Suppose that I want to change the logic in A*, trying to find the most useful path (i.e., the one with the highest gain) instead of finding the shortest path (i.e., the one with the lowest cost).
In my case, a goal is not fixed as a unique ending node. A node is defined as any node having distance B
from the starting point.
In the vanilla version ("finding the shortest path") I am required to not overestimate the cost (i.e., finding a heuristic that is less or equal to the real cost).
In my modified version instead ("finding the most useful path"), edges are tagged with the utility and not with the cost, and I want to maximize the final gain, given a constraint of going through a maximum of B edges. Should I overestimate the utility (i.e., find a heuristic that is greater or equal to the real utility) in order to make A* work?
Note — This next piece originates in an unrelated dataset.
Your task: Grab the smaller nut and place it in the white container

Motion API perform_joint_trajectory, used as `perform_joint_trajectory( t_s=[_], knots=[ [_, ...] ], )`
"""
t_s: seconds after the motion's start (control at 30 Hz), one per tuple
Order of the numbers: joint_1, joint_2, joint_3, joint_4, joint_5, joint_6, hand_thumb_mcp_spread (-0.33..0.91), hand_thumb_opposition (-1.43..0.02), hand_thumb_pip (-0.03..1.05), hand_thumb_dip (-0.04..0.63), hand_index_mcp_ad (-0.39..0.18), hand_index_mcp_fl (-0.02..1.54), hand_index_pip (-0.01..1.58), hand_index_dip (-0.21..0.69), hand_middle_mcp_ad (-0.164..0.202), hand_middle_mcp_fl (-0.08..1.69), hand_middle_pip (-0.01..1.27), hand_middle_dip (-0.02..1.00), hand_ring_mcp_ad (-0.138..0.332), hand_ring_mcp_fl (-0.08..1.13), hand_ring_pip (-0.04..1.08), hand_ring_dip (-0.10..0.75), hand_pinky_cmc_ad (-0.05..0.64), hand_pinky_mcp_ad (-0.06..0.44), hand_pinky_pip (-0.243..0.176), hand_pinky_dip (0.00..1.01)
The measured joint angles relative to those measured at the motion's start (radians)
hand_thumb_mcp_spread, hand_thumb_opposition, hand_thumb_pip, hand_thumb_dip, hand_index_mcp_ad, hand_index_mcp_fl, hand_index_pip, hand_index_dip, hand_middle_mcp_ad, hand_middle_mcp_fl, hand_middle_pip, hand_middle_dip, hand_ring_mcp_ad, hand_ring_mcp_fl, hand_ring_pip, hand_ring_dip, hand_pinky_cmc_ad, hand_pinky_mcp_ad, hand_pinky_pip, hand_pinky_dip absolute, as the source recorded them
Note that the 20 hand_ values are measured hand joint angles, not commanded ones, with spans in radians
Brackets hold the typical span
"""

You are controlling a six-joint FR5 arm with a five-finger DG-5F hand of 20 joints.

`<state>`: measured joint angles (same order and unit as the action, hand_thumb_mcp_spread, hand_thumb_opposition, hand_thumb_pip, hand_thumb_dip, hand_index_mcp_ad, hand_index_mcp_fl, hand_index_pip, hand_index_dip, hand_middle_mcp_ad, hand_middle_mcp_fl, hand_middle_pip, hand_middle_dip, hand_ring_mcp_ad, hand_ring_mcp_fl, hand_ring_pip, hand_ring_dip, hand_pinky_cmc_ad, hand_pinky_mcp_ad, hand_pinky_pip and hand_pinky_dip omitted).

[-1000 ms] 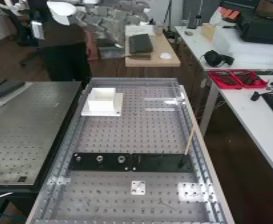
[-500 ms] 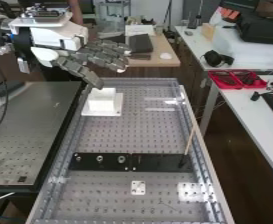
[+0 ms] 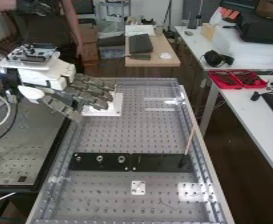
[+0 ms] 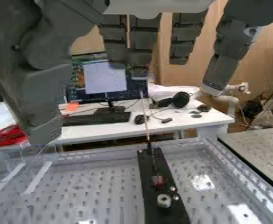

EDIT: More formalized, let
f(n) = g(n) + h(n)
be the utility of a node, composed by:
g(n)
: what I gain when going from the starting node to n
h(n)
: the heuristic, i.e., an estimate of what I gain when going from n
to the goal (where the goal is a node whose distance from the starting point is B
)Should h(n)
be overestimated and f(n)
be maximized in order to identify the best path?
Notice that B
is a budget, and thus it can be spent completely, i.e., it is not necessary to find a path that is shorter than B
steps.
Your problem is the longest path problem, which is strongly NP-Hard. This means that, not only is there (almost certainly) no fast exact algorithm, but there is also (almost certainly) no good approximate algorithm.
You will unfortunately either have to brute-force it, or resort to various global optimization techniques, like annealing, genetic programming etc.
Negating the sign of the edge-weights, as @Charles suggests, will not work, as A* cannot handle negative edge-weights. And other algorithms which can handle negative edge-weights still cannot handle negative cycles.